I no longer had time to chat to the customers, to look up departure times, hand over lost passports, contemplate the planes we could see taking off through the great glass window. I didn’t even have time to be irritated by Celtic Pan Pipes, Vol. III. If a customer was left waiting to be served for more than ten seconds Richard would magically appear from his office, sighing ostentatiously, then apologize loudly and repeatedly because they had been kept waiting so long. Carly and I, usually busy with other customers, would exchange secret glances of resignation and contempt.

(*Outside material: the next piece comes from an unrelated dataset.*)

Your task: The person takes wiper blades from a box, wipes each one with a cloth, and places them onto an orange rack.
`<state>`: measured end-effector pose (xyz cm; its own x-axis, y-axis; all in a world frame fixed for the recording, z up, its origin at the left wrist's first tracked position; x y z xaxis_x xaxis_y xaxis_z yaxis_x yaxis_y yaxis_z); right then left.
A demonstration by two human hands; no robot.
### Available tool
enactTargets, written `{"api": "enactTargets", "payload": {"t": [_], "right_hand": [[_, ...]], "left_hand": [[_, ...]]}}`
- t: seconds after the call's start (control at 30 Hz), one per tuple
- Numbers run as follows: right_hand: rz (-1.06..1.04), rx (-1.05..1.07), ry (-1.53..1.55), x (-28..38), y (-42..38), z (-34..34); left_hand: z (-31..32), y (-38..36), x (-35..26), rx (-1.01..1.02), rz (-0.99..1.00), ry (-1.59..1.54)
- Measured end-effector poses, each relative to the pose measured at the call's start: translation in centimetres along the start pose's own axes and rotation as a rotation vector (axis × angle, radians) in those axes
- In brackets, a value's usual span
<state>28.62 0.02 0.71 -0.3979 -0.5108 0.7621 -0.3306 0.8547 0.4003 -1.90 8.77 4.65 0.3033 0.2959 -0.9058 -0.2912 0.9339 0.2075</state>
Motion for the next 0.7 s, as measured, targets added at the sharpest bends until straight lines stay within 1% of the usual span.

He spent half the day meeting reps, the rest on the phone to Head Office, bleating about Footfall and Spend Per Head. We were encouraged to upsell with every transaction, and taken to one side for a talking-to if we forgot. All that was bad enough.
But then there was the uniform.
Carly came into the Ladies as I was finishing getting changed and stood beside me in front of the mirror. ‘We look like a pair of eejits,’ she said.
Not content with dark skirts and white shirts, some marketing genius high up the corporate ladder had decided that the atmosphere of the Shamrock and Clover chain would benefit from genuine Irish clothing. This genuine Irish clothing had evidently been thought up by someone who believed that across Dublin, right this minute, businesswomen and checkout girls were pirouetting across their workplaces dressed in embroidered tabards, knee-high socks and laced-up dancing shoes, all in glittering emerald green. With accompanying ringlet wigs.
‘Jesus. If my boyfriend saw me dressed like this he’d dump me.’ Carly lit a cigarette, and climbed up on the sink to disable the smoke alarm on the ceiling. ‘Mind you, he’d probably want to do me first. The perv.’
‘What do the men have to wear?’ I pulled my short skirt out at the sides and eyed Carly’s lighter nervously, wondering how flammable I was.
‘Look outside. There’s only Richard. And he has to wear that shirt with a green logo. The poor thing.’